The European Data Protection Board (EDPB) has adopted a statement on restrictions on data subject rights in connection with the state of emergency in Member States. The EDPB emphasises that, despite the international crisis, the GDPR remains applicable and allows an efficient response to the pandemic, while still protecting fundamental rights and freedoms.

The EDPB’s statement was made in response to a Hungarian government decree dated 4 May 2020. The decree sets out certain derogations from the GDPR and, in particular, allows data controllers involved in Covid-19 related data processing to suspend the fulfilment of data subjects’ requests under Articles 15-22 GDPR (such as the right of access or erasure) until the state of emergency is revoked in Hungary. The decree does not indicate any time limit in respect of the state of emergency.


Article 23 of the GDPR allows national legislators to restrict the scope of certain GDPR obligations and rights. For example, in Ireland, section 60(3) of the Data Protection Act 2018 sets out a number of restrictions on individuals’ rights and controllers’ obligations. The EDPB have reiterated that such restrictions must respect the essence of the fundamental rights and freedoms, and be necessary and proportionate to safeguard, inter alia, important objectives of general public interest of the EU or of a Member State, in particular public health.

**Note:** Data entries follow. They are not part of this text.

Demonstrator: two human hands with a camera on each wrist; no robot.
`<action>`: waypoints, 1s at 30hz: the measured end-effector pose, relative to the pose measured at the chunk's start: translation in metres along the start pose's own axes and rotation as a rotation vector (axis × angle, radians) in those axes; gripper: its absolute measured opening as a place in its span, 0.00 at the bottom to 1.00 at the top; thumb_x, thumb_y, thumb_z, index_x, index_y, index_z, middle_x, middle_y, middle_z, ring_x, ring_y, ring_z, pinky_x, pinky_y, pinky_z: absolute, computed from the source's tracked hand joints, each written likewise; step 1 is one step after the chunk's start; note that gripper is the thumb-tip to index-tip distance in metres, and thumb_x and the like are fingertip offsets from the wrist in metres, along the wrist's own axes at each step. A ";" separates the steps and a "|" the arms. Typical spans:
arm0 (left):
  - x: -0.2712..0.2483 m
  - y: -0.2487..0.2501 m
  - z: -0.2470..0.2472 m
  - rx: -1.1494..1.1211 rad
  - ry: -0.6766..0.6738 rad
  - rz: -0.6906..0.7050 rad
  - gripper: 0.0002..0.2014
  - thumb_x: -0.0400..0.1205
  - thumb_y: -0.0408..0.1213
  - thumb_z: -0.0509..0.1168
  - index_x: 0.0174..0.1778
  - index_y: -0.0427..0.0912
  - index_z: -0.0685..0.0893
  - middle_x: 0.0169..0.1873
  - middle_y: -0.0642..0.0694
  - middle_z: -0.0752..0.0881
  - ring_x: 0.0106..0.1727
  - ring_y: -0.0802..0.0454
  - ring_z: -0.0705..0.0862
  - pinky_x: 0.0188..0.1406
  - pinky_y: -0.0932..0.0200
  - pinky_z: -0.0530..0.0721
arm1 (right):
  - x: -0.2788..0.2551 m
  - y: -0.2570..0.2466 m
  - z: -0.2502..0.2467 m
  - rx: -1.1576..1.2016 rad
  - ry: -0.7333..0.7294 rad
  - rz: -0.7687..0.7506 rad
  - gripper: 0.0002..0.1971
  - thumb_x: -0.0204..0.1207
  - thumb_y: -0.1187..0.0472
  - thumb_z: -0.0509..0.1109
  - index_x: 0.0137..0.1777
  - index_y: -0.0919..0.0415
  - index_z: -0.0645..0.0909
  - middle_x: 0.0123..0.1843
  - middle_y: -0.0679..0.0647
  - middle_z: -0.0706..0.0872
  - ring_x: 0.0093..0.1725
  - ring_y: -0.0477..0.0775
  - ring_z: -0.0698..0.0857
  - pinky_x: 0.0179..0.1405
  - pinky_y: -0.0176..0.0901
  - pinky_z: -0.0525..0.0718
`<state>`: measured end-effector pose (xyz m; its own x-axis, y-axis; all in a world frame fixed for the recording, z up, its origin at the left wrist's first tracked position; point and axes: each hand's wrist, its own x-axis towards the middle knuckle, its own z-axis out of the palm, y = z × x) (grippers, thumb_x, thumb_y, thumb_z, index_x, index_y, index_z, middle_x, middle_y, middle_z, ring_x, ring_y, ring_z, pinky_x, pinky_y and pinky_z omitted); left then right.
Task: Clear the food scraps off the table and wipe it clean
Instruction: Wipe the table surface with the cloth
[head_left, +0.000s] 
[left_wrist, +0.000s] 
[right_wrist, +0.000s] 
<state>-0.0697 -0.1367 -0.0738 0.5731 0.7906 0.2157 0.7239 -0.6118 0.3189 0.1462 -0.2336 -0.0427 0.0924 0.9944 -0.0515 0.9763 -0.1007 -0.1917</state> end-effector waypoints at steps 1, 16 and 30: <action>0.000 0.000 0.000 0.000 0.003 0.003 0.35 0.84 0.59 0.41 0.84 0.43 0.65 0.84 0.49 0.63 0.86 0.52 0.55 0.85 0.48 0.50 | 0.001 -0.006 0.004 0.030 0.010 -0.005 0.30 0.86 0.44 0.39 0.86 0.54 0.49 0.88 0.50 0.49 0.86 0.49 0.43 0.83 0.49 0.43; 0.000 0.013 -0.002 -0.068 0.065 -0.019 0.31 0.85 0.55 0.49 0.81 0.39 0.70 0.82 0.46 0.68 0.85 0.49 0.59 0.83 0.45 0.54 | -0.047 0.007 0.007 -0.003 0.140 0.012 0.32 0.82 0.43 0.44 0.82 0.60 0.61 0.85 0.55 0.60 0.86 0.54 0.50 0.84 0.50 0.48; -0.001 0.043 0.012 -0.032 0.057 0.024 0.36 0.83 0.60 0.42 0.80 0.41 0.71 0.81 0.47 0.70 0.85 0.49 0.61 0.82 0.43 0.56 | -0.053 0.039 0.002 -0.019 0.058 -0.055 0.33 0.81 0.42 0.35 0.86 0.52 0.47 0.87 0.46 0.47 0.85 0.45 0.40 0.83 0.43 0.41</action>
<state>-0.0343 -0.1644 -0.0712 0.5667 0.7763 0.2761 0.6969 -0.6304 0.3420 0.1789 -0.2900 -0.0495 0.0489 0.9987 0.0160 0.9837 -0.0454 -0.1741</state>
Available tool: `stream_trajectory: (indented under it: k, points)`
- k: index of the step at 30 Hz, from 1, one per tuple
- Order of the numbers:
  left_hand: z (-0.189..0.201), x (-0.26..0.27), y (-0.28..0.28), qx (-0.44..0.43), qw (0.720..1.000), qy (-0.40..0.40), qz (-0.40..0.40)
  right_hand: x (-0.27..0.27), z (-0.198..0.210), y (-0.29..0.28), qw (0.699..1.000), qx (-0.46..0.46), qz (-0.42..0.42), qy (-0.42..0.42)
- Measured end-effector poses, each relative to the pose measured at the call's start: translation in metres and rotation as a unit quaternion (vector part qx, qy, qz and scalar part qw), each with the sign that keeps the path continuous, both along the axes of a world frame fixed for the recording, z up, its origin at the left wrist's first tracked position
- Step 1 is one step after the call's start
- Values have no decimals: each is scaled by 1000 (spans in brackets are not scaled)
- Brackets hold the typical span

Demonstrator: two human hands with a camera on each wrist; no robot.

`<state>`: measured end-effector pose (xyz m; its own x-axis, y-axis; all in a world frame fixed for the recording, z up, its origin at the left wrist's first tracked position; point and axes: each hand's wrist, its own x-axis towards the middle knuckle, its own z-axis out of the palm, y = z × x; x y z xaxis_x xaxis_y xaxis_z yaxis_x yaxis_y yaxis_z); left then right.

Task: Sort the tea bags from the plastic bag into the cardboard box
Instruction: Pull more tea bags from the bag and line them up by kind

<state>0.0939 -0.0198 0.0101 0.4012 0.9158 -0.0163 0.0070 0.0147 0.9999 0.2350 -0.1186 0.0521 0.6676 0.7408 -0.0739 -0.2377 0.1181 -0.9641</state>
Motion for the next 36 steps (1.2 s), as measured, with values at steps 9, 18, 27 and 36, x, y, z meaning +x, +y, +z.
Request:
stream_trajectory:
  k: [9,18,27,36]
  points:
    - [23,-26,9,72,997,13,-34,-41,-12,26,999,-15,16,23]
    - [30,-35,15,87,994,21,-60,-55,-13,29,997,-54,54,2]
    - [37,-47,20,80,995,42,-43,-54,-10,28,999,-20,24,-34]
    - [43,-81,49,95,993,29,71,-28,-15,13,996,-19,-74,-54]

The EDPB announced that it would issue further guidelines on the implementation of Article 23 in the coming months and that any other documents adopted during the plenary session would be made available on the EDPB website once completed.

Key takeaways

The EDPB statement sets out key principles regarding restrictions on data subject rights in connection with the state of emergency in Member States:

  • Restrictions must not be general, extensive or intrusive to the extent that they void a fundamental right of its basic content. Data subject rights are at the core of the fundamental right to data protection and their application should be the general rule. Data subjects have a number of rights enshrined in Article 8 of the Charter of Fundamental Rights of the European Union (the Charter), such as the right of access and to rectification. The GDPR complements those rights with a number of additional rights, such as the right to object, the right to erasure and to portability.
  • In accordance with Article 52(1) of the Charter, any restrictions must be provided for ‘by law’. In particular, the national law must be sufficiently clear as to allow citizens to understand the circumstances and conditions, in which data controllers may resort to such restrictions.
  • Legislative measures restricting data subject rights must be foreseeable to persons subject to them, including with regard to their duration in time. Restrictions imposed for an undefined duration, which apply retroactively or are subject to undefined conditions, do not meet the foreseeability criterion.
  • Any restriction must clearly contribute to the safeguarding of an important objective of general public interest, i.e. in the case of the current state of emergency, public health. The mere existence of an emergency situation alone is not a sufficient reason to provide for any kind of restriction on the rights of data subjects. This link between the restriction and the objective pursued must be clearly established and demonstrated.
  • All restrictions of the rights of data subjects must apply only in so far as it is strictly necessary and proportionate to safeguard the objective pursued. A state of emergency is a legal condition which may legitimise restrictions of data subject rights, provided these restrictions only apply insofar as it is strictly necessary and proportionate in order to safeguard the public health objective. Data subject rights can be restricted but not denied.
  • Restrictions suspending or postponing the application of data subject rights and the obligations incumbent on data controllers/processors, without any clear limitation in time, would equate to a de facto blanket suspension of those rights and would not be compatible with the essence of the fundamental rights and freedoms of data subjects. If a data subject request is not handled in a timely manner then the right underpinning it is no longer meaningful or effective.


The EDPB statement reflects the European Commission’s (EC) growing concern with Hungary’s approach to data protection rights during the pandemic. In May 2020, the EC Vice-President for Values and Transparency, Vera Jourová, stated that the executive was monitoring the situation in Hungary and that legal action had been considered in this regard but the EC had not decided to open an infringement procedure yet.  The EDPB statement refers to the fact that the EC, as Guardian of the Treaties, has the duty to monitor the application of EU primary and secondary law and to ensure its uniform application throughout the EU, including taking actions where national measures would fail to comply with EU law.

The statement also emphasises the need for governments to consult national supervisory authorities (SAs) regarding proposed restrictions in accordance with Article 57(1)(c) GDPR, and that SAs should be empowered to monitor the application of such restrictions. The EDPB has stated it supports SAs in their endeavour to ensure that the restrictions (which comply with the criteria set out above) apply only in so far as they are strictly necessary and proportionate to safeguard public health.

In contrast to the approach taken by Hungary, the UK and Irish SAs have acknowledged that organisations, in particular, healthcare and social services, may face difficulties in complying with statutory deadlines for responding to requests from data subjects, but that their data protection legal obligations still apply. They have indicated that in the event that a complaint is made by a data subject, they will adopt a proportionate regulatory response, taking into account an organisation’s need to prioritise other work areas during the health crisis, where applicable.  The UK SA, in particular, has warned that it will take a strong regulatory approach against organisations taking advantage of the health crisis to breach data protection laws.